**YOUR INSTRUCTIONS**:
The listing below must be duplicated in full, with nothing altered.

**DATA EXTRACT**:

┄┄┄┄┄┄┄┄┄┄

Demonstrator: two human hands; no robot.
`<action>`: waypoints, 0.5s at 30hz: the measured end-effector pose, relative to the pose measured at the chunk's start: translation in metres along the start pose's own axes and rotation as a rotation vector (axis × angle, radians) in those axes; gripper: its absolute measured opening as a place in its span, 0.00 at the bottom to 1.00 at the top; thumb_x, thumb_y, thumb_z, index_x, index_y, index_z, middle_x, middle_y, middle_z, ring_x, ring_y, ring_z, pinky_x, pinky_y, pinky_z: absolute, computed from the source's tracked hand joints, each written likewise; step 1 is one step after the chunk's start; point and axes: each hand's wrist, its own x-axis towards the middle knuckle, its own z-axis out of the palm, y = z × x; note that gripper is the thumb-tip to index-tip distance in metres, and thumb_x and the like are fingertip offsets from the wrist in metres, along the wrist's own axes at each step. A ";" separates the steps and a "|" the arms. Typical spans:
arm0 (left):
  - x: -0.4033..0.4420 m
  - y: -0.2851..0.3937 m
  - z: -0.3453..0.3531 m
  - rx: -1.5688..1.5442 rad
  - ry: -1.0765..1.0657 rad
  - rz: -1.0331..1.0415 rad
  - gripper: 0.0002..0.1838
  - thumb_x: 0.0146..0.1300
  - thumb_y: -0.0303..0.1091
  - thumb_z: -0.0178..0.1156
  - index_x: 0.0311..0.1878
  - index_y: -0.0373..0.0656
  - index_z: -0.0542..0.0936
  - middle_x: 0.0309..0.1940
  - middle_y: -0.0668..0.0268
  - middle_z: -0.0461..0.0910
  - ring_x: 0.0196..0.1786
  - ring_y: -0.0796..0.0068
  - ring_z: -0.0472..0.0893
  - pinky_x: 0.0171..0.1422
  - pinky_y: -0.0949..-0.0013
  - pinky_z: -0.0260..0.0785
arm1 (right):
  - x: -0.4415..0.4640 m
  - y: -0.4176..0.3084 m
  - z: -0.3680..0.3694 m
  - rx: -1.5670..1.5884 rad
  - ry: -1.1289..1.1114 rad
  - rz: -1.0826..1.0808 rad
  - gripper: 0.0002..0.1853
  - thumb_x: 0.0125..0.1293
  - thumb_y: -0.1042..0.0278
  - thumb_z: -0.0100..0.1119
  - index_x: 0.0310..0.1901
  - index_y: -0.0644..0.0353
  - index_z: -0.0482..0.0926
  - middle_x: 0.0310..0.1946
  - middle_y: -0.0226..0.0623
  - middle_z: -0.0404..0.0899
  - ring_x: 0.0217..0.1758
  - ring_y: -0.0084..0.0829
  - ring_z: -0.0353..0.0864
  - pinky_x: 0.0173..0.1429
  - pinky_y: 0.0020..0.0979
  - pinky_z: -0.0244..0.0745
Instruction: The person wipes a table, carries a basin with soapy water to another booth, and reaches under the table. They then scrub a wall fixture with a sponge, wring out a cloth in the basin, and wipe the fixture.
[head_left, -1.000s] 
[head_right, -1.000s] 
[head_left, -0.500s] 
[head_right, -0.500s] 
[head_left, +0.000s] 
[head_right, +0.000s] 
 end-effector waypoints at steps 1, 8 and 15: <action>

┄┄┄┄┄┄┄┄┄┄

**REPLY TO THE TASK**:
Demonstrator: two human hands; no robot.
`<action>`: waypoints, 0.5s at 30hz: the measured end-effector pose, relative to the pose measured at the chunk's start: translation in metres along the start pose's own axes and rotation as a rotation vector (axis × angle, radians) in those axes; gripper: its absolute measured opening as a place in its span, 0.00 at the bottom to 1.00 at the top; thumb_x, thumb_y, thumb_z, index_x, index_y, index_z, middle_x, middle_y, middle_z, ring_x, ring_y, ring_z, pinky_x, pinky_y, pinky_z: absolute, computed from the source's tracked hand joints, each written likewise; step 1 is one step after the chunk's start; point and axes: each hand's wrist, its own x-axis towards the middle knuckle, its own z-axis out of the palm, y = z × x; note that gripper is the thumb-tip to index-tip distance in metres, and thumb_x and the like are fingertip offsets from the wrist in metres, along the wrist's own axes at each step. A ";" separates the steps and a "|" the arms. Typical spans:
arm0 (left):
  - x: -0.4033..0.4420 m
  - y: -0.2851..0.3937 m
  - z: -0.3453..0.3531 m
  - rx: -1.5688..1.5442 rad
  - ry: -1.0765..1.0657 rad
  - rz: -1.0331..1.0415 rad
  - gripper: 0.0002..0.1838
  - thumb_x: 0.0146..0.1300
  - thumb_y: -0.0303..0.1091
  - thumb_z: -0.0178..0.1156
  - index_x: 0.0311..0.1878
  - index_y: -0.0373..0.0656
  - index_z: -0.0542..0.0936
  - middle_x: 0.0309..0.1940
  - middle_y: -0.0668..0.0268
  - middle_z: -0.0461..0.0910
  - ring_x: 0.0196..0.1786
  - ring_y: -0.0796..0.0068
  - ring_z: -0.0472..0.0893
  - pinky_x: 0.0171..0.1422
  - pinky_y: -0.0949..-0.0013
  - pinky_z: -0.0260..0.0785
arm1 (right):
  - x: -0.4415..0.4640 m
  - y: -0.4176..0.3084 m
  - z: -0.3680..0.3694 m
  - rx: -1.5670..1.5884 rad
  - ry: -1.1289..1.1114 rad
  - rz: -1.0826..1.0808 rad
  - gripper: 0.0002..0.1853
  - thumb_x: 0.0125..0.1293
  - thumb_y: -0.1042..0.0278
  - thumb_z: -0.0100..0.1119
  - index_x: 0.0310..0.1901
  - index_y: -0.0644..0.0353
  - index_z: -0.0482..0.0926
  - middle_x: 0.0310..0.1946
  - middle_y: -0.0226..0.0623
  - middle_z: -0.0404..0.0899
  - ring_x: 0.0217..0.1758
  - ring_y: -0.0084..0.0829
  - ring_z: -0.0353..0.0864
  - pinky_x: 0.0173..0.1429
  - pinky_y: 0.0020..0.0979
  - pinky_z: -0.0244..0.0745
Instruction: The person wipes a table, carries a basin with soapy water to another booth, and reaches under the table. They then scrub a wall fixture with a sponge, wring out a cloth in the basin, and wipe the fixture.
[head_left, -1.000s] 
[head_right, -1.000s] 
[head_left, -0.500s] 
[head_right, -0.500s] 
[head_left, +0.000s] 
[head_right, +0.000s] 
 end-effector waypoints at steps 1, 8 and 15: <action>

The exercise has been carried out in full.